The Tongues Meet - Now What?
If this is your first French Kiss, when your partner responds to your invitation and slips their tongue out to touch yours, you may wonder, "What next?The short answer is. Whatever feels good to you and your partner. There is no right or wrong way to French Kiss, so, we feel our way through the experience, letting our partner's responses and our own pleasure lead the way. As you probe and explore each other's tongue and mouth, you’ll discover moves that you both like, as well as moves that you'll probably decide to take a pass on next time.
For most people, a soft, gentle touch usually makes for a sexier, more sensual French Kiss. To get an idea of how much tongue pressure to use think about how you might lick a soft serve ice cream cone. Rather than trying to overpower your partner, take your time and savor each sensation. You may experience passionate moments when it does feel right to quicken you moves and press in with greater firmness, but tongues are sensitive things and a little bit of that can go a long way, so, after brief periods of increased intensity, you may want to return to gentler sensual play.
Although kissing feels best when partners' energy levels are fairly closely matched, in a long make-out session there may times when you're leading the action, and other times when your partner is. But even when you're being less active than your partner never let your tongue become completely idle for more than a moment or two. As kissing styles go limp and lifeless just doesn't work, because it's not much fun for the partner on the receiving end. If you get tired (and lips and tongues do sometimes), simply take a break from kissing and, later on pick up where you left off.
As you kiss, don't forget to stay tuned into your partner's verbal and non-verbal cues. Of course, deep sighs, little moans, and responsive kisses from your partner leave little doubt that what you're doing is working for them. On the other hand, if your partner signals the opposite — that he or she is uncomfortable for one reason or another — take a step back into kisses they do seem to enjoy, and the next time you try something new skip what didn't get a positive response.
If you've been kissing your partner for a while and you find yourself momentarily running short on inspiration, an easy way out of that mini-slump is to pay attention to how your partner is kissing you, and, then begin by exploring your partner's tongue with light licks, sliding across the surface in a give-and-take rhythm where you react to your partner’s moves while making moves of your own. The first few French Kisses usually involve mostly the tip of the tongues, but vary this as things progress, by also including the broader, flatter surfaces of the top and bottom of your tongue in some kisses. Conduct little experiments to discover kiss him or her the same way. People often give their partner the sort of kisses they like to receive themselves, so this is also a good way to learn about the type of kisses your partner finds enjoyable.

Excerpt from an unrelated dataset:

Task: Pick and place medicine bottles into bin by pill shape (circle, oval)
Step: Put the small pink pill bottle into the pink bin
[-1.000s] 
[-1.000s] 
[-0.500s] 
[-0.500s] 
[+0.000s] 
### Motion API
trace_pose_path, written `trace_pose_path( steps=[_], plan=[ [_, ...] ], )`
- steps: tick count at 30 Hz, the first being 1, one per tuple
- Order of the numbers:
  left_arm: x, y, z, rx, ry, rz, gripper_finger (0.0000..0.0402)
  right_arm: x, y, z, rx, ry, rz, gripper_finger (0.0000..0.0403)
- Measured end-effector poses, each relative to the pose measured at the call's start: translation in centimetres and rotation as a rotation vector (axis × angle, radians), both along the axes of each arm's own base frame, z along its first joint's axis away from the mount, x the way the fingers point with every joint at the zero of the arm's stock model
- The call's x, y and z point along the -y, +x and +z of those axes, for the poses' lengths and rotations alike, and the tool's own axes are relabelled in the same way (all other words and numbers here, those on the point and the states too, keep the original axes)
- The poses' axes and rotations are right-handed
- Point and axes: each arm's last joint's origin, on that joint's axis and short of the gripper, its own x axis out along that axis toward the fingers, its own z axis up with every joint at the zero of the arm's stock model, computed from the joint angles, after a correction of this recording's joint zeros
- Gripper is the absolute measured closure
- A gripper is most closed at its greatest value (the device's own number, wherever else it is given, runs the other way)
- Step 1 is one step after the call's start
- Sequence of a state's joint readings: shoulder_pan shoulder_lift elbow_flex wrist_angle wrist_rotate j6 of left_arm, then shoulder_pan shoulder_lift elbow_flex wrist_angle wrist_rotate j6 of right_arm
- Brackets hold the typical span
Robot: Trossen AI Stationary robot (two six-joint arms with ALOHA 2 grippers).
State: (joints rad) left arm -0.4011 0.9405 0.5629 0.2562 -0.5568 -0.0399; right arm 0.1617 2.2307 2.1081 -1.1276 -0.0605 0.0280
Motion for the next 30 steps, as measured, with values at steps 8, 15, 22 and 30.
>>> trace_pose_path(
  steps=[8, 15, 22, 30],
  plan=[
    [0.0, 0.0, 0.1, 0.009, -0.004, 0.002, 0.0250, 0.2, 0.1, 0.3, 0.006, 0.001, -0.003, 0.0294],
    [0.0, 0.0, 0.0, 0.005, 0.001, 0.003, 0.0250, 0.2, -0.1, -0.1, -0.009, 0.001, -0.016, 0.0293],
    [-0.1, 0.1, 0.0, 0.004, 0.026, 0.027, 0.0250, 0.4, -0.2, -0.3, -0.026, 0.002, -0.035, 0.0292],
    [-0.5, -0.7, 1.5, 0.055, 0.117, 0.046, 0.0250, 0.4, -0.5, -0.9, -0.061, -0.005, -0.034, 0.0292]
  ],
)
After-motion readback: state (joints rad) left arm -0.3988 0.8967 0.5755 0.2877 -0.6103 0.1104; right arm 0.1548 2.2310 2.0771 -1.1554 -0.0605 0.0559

Another way to keep things fun and interesting during marathon stretches of French Kissing is to make sure that you have more than one or two moves in your repertoire. To add variety to your tongue kissing, try out these moves in various combinations with other kisses discussed throughout the rest of the book.
Exploring Your Partner’s Tongue and Mouth
Though you’ll want to mix in other kisses, most people come back to touching tongues again and again in a long make-out session because, for many, it does feel like the ultimate kiss. The act of intermingling tongues in a slow dance feels so intimate that it can stay thrilling for hours, especially when you're with someone you really connect with in other ways.
What feels best to you and your partner, gently massaging, poking, lapping, flicking and wrestling with each other's tongue.
• When the moment feels right, tease your partner, slipping your tongue lustily in and out of their mouth several times, before retreating back into your own mouth as away of inviting (or daring) your partner's tongue to follow.
• Venture further into your partner's mouth as things heat up. Try running your tongue slowly up and down the length of their tongue. (This feels very sensual, but there's one caveat: Don't travel so far back into your partner's mouth that you cut off their oxygen or cause them to gag, neither of which is sexy or fun.)
•For another highly pleasurable tongue maneuver, make slow circles around your partner's tongue, allowing your tongue to caress each side.
•At some point, you may want to urge beneath your partner's tongue, sliding the top of your tongue back and forth across the underside of theirs.This is a spot that often gets little or no attention, and the good feelings this move creates may especially delight a partner who's unused to much contact here.
• The roof of the mouth is a surprisingly sensitive, pleasantly ticklish area that also gets overlooked frequently —move your tongue over its bumpy texture and gauge your partner's reaction. Other places for the adventurous to explore are the inside of a partner's cheek and the space between their inside lip and upper teeth.
• When your partner enters your mouth, a very erotic move is to close your lips around their tongue and begin gently sucking. To make this move even sexier, massage your partner's tongue with the tip of your tongue, or slide your lips slowly up and down their tongue while maintaining a light suction.